WHAT THE TASK REQUIRES »
Where a line of the entries below includes the string "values", count it. Give only the resulting number.

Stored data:
====

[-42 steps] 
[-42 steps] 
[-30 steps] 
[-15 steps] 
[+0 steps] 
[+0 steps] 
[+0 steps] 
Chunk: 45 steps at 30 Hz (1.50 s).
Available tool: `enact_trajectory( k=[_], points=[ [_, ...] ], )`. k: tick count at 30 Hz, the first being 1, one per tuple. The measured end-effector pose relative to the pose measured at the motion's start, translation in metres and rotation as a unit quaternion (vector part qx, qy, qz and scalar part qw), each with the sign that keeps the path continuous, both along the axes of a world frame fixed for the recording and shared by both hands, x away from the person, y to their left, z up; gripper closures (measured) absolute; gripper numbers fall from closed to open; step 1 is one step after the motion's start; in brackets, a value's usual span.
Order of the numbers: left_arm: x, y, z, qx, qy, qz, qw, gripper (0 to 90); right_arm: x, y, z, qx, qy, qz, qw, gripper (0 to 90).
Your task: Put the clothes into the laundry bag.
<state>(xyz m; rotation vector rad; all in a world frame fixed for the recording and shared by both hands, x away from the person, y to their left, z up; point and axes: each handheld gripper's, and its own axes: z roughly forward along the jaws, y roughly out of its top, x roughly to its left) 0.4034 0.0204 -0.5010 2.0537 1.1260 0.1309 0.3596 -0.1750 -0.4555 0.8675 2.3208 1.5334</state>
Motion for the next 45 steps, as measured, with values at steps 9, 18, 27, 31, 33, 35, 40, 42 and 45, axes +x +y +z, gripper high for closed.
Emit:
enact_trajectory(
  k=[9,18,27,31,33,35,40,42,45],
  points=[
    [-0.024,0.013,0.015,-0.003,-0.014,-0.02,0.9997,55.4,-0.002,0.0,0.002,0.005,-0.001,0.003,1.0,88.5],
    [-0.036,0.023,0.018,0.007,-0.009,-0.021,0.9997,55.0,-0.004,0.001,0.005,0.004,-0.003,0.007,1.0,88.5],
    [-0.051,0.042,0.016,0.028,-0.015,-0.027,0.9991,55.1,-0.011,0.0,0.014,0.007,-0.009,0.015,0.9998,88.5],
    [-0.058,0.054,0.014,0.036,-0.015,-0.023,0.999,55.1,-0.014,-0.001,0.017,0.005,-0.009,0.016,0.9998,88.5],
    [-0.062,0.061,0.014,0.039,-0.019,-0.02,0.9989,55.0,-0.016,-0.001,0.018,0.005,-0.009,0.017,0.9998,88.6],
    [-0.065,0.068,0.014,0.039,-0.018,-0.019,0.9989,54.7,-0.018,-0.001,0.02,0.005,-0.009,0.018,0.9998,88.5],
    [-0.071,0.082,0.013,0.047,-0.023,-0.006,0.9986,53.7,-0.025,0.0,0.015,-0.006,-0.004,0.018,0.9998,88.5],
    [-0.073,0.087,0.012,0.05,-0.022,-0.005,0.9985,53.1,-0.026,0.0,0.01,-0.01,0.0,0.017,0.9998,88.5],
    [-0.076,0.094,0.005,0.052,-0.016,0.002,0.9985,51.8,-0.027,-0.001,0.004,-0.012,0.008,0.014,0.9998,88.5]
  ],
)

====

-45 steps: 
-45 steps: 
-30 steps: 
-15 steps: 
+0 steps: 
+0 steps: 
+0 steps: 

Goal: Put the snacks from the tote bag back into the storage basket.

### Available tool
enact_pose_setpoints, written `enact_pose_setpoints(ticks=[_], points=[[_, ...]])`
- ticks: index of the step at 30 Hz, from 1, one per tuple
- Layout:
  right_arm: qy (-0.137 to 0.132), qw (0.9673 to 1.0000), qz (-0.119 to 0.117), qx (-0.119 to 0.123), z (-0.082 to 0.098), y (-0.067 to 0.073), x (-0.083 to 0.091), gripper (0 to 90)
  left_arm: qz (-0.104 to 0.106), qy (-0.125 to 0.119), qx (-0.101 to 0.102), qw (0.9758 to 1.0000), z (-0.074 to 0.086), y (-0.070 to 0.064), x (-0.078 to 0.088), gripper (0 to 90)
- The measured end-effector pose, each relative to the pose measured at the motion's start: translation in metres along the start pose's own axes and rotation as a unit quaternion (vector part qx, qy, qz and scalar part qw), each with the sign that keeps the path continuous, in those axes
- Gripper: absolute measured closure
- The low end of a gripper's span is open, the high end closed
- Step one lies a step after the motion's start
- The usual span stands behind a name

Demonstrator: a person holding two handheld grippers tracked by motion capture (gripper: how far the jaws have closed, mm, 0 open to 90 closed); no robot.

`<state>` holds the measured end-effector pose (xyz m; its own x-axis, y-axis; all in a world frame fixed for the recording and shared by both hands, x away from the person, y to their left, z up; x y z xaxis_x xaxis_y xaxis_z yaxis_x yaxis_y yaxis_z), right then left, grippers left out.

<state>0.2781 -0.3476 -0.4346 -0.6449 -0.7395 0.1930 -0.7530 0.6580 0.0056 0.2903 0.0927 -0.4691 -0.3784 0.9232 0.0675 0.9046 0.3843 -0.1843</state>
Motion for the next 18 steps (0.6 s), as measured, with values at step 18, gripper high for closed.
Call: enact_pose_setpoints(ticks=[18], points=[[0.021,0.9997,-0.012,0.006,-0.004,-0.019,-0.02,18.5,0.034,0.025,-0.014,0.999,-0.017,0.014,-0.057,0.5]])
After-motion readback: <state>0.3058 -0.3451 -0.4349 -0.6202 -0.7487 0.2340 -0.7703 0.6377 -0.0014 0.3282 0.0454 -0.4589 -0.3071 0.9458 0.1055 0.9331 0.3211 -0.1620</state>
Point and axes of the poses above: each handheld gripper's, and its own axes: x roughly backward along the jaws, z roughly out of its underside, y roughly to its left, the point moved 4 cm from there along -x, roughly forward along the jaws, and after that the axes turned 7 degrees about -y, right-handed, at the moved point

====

WRITTEN SOLUTION »
2